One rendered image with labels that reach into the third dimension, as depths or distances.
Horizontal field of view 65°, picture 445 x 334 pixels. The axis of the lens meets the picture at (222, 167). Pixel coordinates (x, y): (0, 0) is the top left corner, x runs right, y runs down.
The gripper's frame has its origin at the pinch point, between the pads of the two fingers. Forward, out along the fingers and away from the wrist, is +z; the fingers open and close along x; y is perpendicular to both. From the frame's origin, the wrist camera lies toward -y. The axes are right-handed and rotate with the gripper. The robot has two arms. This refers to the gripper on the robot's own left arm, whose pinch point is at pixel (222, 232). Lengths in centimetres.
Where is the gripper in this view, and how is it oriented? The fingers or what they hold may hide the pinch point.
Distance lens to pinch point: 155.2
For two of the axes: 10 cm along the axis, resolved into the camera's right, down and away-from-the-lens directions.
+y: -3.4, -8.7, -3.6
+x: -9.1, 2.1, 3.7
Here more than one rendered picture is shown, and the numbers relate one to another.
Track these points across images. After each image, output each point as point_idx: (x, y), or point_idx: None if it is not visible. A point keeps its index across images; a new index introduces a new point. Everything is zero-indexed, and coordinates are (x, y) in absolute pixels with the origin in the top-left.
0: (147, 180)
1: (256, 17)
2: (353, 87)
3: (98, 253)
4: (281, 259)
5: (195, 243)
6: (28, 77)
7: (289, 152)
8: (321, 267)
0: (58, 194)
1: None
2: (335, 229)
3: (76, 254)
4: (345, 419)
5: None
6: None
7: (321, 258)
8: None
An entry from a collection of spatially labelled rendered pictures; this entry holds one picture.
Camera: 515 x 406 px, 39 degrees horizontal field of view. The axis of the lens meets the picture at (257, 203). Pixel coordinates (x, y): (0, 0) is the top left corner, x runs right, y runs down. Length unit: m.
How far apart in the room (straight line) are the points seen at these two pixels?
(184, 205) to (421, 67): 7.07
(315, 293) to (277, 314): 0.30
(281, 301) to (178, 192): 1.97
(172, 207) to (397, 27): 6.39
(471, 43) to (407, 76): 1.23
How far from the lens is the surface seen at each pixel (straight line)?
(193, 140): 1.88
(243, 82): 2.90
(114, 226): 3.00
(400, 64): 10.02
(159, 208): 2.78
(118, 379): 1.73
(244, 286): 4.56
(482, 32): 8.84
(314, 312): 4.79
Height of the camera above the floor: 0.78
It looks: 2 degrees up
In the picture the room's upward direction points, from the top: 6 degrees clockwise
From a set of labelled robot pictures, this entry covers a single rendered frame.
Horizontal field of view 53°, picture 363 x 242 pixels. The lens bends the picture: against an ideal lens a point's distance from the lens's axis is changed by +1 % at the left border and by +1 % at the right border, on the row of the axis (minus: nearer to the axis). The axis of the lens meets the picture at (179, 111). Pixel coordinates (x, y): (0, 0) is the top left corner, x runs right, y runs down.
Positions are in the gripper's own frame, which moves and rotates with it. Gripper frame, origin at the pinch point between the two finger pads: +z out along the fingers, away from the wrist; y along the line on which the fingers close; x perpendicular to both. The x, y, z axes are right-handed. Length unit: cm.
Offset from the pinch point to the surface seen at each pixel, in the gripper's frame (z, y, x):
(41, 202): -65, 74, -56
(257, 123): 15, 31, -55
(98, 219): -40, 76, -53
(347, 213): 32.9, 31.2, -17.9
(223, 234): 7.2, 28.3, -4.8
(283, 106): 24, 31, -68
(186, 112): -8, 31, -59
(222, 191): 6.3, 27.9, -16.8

# # # #

REQUIREMENT
In the entries above, some lines hold the string "rendered". Copy each of them.

RESPONSE TO THE TASK
One rendered image with labels that reach into the third dimension, as depths or distances.
Here more than one rendered picture is shown, and the numbers relate one to another.
An entry from a collection of spatially labelled rendered pictures; this entry holds one picture.
From a set of labelled robot pictures, this entry covers a single rendered frame.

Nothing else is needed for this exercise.